- _Task instructions_
For the word "basket", work out how many lines in the records below contain it and state that count alone.

- _Dataset content_
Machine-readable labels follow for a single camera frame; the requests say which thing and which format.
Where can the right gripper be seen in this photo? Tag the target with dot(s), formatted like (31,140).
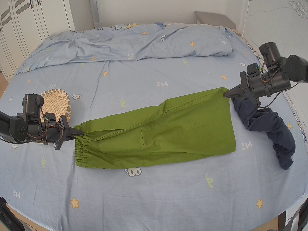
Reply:
(269,85)

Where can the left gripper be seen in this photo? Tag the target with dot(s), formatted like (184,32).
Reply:
(51,133)

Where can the green shorts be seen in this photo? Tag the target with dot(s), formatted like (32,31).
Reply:
(168,131)

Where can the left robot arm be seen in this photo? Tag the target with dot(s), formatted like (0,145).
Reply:
(16,129)

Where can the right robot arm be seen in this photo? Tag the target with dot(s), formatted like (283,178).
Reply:
(297,68)

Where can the round woven basket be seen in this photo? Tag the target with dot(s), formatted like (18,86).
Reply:
(56,102)

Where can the dark blue garment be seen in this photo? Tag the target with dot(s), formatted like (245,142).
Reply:
(276,126)

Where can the bed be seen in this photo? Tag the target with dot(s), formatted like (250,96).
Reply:
(154,196)

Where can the grey bedside table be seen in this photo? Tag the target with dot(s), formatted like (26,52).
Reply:
(211,19)

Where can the white wardrobe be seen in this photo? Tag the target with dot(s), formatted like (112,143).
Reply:
(28,20)

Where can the pale blue quilt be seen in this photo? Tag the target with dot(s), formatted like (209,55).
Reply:
(134,44)

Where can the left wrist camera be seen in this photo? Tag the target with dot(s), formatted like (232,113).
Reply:
(50,119)

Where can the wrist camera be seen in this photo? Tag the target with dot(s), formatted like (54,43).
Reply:
(50,119)
(253,69)

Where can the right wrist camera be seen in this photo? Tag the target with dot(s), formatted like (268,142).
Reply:
(253,69)

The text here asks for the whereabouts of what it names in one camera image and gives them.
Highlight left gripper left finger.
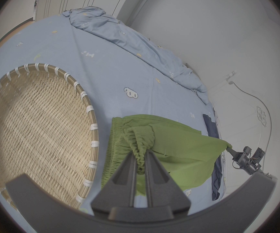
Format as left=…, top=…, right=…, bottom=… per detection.
left=91, top=151, right=137, bottom=209

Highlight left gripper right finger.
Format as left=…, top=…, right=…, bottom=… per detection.
left=144, top=151, right=191, bottom=209

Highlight dark blue garment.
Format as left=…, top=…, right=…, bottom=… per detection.
left=202, top=114, right=224, bottom=201

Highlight bed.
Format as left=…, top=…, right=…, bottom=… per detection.
left=0, top=6, right=274, bottom=218

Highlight green shorts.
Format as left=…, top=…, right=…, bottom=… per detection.
left=101, top=114, right=233, bottom=196

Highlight pale blue quilt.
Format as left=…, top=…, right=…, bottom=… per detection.
left=62, top=6, right=209, bottom=105

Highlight round woven basket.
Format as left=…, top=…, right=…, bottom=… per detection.
left=0, top=63, right=99, bottom=212

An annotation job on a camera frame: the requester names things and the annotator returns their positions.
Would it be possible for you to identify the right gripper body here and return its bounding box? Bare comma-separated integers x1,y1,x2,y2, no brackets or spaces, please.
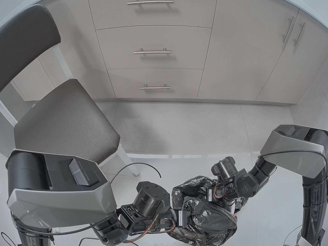
207,184,233,207

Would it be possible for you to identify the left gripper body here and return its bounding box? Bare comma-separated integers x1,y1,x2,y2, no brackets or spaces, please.
171,209,195,229

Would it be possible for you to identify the black plastic bag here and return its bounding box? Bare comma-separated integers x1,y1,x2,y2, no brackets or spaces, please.
168,177,237,246

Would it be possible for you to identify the crumpled black plastic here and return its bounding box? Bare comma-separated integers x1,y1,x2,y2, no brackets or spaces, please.
235,197,251,213

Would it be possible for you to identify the dark grey padded chair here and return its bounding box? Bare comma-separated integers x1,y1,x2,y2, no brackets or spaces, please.
0,4,141,177

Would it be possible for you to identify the beige cabinet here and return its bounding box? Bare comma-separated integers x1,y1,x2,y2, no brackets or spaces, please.
0,0,328,105

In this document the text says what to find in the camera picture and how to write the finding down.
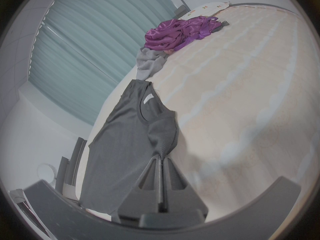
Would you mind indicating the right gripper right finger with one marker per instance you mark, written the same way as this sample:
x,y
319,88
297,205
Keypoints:
x,y
183,199

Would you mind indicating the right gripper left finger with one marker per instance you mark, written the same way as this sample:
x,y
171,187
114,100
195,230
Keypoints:
x,y
140,199

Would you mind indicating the black T-shirt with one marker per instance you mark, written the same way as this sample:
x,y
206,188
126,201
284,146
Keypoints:
x,y
120,144

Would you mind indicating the bed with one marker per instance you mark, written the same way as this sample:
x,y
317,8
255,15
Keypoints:
x,y
237,96

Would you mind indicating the round white ceiling lamp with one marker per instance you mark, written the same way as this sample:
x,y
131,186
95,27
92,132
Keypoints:
x,y
46,171

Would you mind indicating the grey knit garment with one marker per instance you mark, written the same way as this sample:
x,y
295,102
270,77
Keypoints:
x,y
150,64

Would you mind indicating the blue-green curtain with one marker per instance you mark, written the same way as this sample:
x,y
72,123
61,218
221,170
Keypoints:
x,y
70,79
107,21

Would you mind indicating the pink garment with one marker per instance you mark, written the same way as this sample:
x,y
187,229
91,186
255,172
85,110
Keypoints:
x,y
169,51

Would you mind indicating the purple satin garment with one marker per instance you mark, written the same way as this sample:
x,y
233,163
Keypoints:
x,y
172,32

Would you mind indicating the black lace garment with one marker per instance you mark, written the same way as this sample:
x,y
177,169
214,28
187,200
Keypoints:
x,y
222,25

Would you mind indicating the white printed pillow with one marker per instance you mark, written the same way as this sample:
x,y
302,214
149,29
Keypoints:
x,y
205,10

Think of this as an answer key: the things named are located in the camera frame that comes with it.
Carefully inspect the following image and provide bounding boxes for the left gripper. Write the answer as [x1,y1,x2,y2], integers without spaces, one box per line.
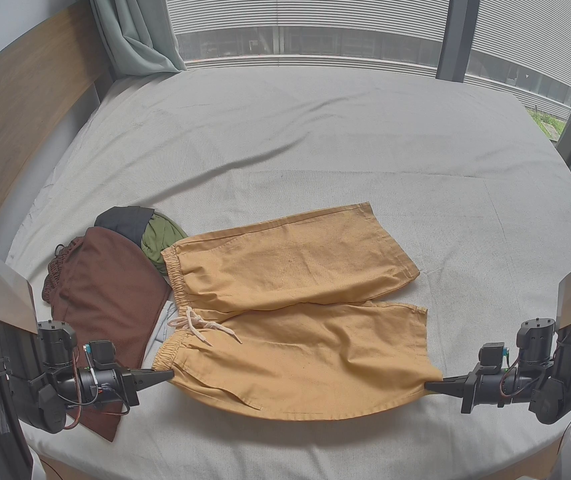
[73,365,142,410]

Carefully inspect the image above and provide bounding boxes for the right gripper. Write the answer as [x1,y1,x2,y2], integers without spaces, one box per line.
[460,362,506,414]

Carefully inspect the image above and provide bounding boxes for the tan shorts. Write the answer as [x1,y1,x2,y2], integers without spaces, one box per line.
[151,200,444,421]

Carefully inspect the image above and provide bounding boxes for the bed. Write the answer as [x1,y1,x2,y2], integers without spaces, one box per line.
[0,0,571,480]

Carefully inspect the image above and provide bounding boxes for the white garment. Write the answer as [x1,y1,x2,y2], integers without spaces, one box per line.
[143,300,179,364]

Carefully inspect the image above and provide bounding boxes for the brown shorts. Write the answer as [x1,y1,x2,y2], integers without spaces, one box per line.
[40,228,172,443]

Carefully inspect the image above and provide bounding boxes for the green garment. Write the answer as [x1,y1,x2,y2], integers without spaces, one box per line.
[140,211,189,276]

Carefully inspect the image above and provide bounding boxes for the black garment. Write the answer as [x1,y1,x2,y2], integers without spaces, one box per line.
[94,206,155,254]

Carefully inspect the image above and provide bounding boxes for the window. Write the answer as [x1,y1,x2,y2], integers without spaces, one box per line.
[158,0,571,149]

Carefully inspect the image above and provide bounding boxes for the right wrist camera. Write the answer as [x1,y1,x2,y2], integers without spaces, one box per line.
[480,341,508,369]

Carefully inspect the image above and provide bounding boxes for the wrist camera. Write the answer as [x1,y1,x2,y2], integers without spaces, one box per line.
[85,340,116,372]
[480,341,508,369]

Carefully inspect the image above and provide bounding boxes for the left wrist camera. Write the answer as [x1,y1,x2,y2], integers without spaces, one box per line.
[85,340,116,372]

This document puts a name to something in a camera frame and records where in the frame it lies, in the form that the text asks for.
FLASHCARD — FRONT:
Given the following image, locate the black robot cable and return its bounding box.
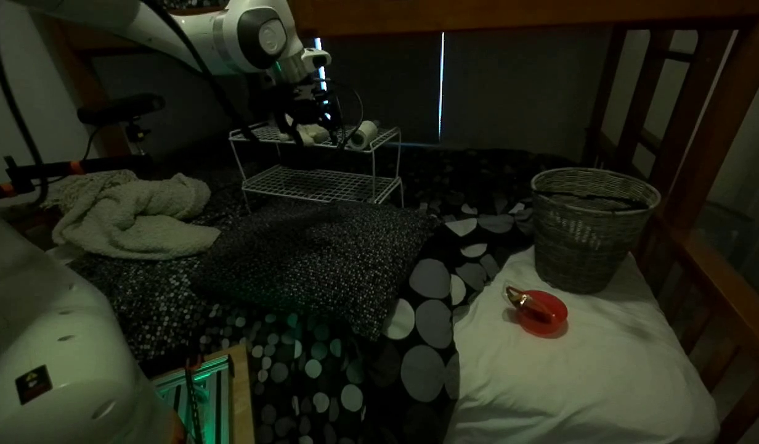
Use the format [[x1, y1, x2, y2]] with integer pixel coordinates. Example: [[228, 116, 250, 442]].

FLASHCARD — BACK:
[[0, 0, 55, 207]]

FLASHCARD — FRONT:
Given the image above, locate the wooden bunk bed frame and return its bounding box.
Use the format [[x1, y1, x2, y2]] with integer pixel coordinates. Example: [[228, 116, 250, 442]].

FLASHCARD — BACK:
[[31, 0, 759, 444]]

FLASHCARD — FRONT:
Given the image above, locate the wooden crate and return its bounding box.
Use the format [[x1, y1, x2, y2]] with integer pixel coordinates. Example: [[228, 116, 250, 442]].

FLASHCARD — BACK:
[[152, 343, 256, 444]]

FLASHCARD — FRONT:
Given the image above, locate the wooden bunk bed ladder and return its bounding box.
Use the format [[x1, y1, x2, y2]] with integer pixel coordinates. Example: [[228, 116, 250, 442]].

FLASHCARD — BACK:
[[583, 26, 706, 193]]

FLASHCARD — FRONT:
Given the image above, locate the black rod with orange band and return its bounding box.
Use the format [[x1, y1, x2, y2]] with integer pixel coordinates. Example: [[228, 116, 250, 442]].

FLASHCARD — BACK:
[[0, 153, 142, 204]]

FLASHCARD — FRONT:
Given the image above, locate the black polka dot blanket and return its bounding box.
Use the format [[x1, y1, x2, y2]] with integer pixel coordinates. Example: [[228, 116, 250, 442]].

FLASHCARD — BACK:
[[68, 145, 579, 444]]

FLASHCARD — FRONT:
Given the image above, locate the woven wicker basket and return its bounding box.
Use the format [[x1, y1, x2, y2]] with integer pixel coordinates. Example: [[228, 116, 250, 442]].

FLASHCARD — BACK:
[[531, 166, 664, 295]]

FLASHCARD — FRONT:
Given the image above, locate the white bear toy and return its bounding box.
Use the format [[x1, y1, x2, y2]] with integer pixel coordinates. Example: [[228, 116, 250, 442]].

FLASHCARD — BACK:
[[296, 121, 335, 147]]

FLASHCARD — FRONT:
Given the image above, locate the white wire rack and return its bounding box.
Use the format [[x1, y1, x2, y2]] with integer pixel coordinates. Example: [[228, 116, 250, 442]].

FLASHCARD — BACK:
[[228, 121, 410, 212]]

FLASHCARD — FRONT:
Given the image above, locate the dark window curtain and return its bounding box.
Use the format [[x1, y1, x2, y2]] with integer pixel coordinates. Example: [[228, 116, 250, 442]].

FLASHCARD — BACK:
[[329, 29, 616, 161]]

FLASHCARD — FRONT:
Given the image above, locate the orange bowl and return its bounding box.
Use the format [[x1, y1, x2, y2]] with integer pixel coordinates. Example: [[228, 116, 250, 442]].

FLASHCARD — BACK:
[[516, 288, 572, 339]]

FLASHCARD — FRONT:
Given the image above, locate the crumpled beige towel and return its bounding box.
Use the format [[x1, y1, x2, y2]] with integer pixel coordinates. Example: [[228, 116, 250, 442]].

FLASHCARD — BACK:
[[44, 168, 224, 264]]

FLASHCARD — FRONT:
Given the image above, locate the white pillow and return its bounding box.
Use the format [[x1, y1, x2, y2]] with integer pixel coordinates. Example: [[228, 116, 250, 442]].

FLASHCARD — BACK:
[[442, 244, 723, 444]]

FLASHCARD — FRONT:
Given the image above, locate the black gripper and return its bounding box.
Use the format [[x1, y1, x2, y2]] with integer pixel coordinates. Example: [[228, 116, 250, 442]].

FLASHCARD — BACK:
[[288, 46, 346, 133]]

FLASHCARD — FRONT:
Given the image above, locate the dark speckled pillow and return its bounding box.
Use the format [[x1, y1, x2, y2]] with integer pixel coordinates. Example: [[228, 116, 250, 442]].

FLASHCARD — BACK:
[[188, 199, 440, 343]]

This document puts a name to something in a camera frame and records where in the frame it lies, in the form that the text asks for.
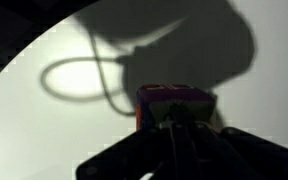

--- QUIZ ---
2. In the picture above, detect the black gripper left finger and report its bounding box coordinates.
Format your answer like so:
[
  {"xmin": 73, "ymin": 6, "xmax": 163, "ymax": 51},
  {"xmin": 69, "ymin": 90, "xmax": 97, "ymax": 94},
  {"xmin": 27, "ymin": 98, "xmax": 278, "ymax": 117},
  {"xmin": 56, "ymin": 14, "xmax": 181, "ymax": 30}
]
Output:
[{"xmin": 75, "ymin": 103, "xmax": 180, "ymax": 180}]

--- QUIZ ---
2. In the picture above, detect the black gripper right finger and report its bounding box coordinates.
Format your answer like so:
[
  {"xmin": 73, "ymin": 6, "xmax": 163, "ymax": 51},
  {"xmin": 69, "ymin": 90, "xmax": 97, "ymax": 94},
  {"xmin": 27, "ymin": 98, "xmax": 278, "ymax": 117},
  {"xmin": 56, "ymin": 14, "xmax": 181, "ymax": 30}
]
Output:
[{"xmin": 178, "ymin": 103, "xmax": 288, "ymax": 180}]

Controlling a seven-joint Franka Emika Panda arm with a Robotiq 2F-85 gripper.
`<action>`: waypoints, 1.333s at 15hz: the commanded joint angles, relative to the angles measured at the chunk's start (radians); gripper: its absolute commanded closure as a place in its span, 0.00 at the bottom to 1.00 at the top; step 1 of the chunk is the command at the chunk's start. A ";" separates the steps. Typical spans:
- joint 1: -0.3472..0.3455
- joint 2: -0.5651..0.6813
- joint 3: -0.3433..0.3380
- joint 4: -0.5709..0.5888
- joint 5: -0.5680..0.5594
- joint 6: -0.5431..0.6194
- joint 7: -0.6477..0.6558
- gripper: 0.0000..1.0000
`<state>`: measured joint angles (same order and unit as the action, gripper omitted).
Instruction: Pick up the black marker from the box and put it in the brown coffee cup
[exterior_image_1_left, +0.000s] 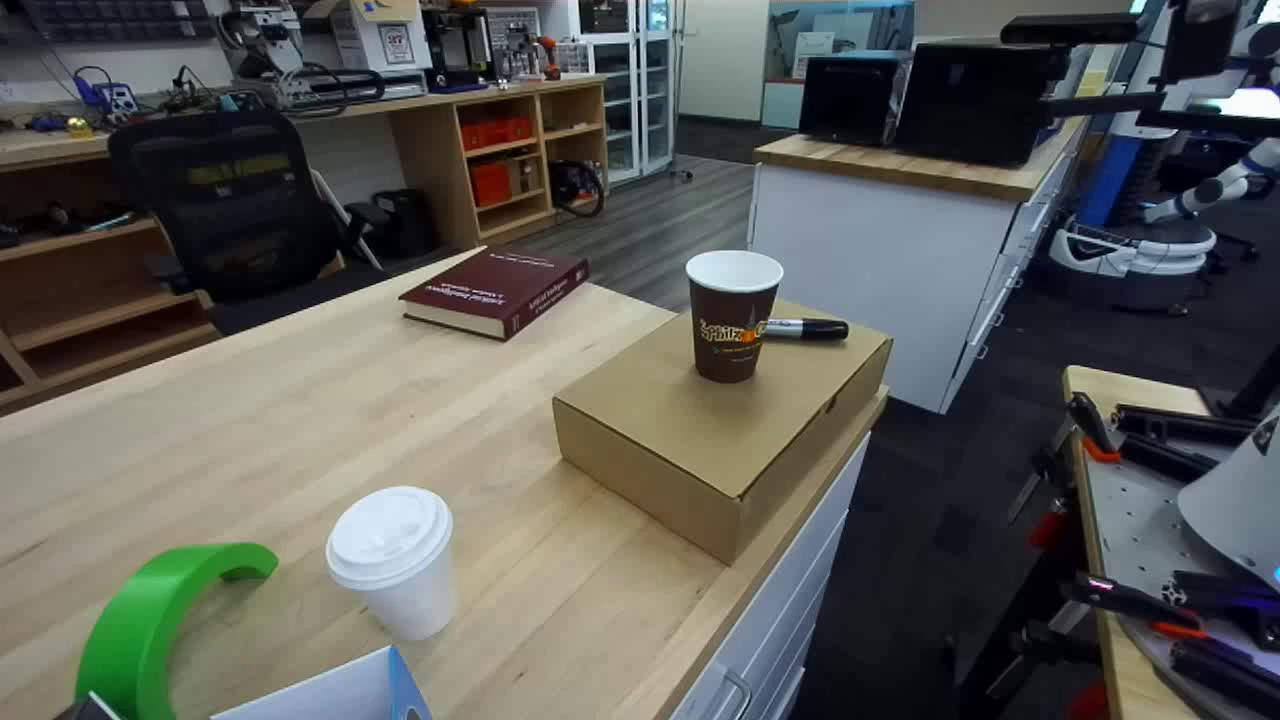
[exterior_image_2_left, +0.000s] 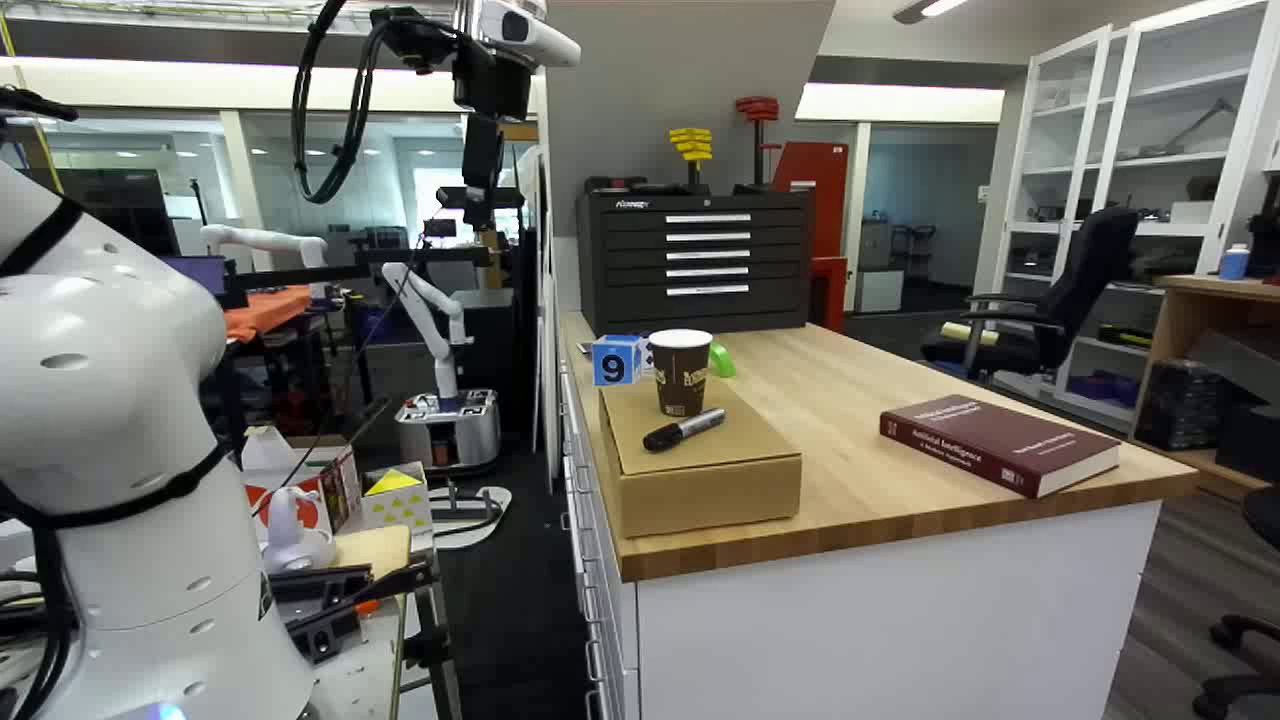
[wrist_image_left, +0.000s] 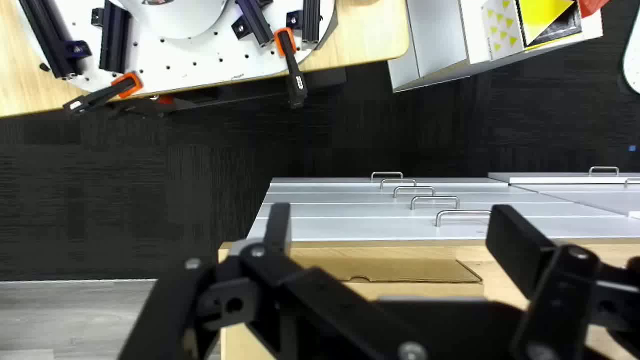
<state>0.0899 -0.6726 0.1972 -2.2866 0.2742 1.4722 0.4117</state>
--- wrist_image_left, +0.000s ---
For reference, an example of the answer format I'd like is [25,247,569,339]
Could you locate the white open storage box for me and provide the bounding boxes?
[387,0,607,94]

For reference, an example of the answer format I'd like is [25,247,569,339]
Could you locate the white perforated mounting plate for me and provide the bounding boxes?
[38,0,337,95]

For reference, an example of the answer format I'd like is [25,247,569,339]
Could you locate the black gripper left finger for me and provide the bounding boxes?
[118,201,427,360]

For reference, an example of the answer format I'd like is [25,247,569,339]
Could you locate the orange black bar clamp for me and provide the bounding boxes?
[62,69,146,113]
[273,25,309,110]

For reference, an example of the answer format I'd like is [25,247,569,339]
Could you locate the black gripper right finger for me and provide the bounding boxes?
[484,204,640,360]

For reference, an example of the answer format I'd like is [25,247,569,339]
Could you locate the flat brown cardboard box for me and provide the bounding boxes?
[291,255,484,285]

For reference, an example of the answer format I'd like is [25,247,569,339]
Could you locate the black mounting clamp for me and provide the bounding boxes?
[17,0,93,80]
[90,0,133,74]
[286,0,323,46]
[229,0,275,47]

- _Result of this exercise_
3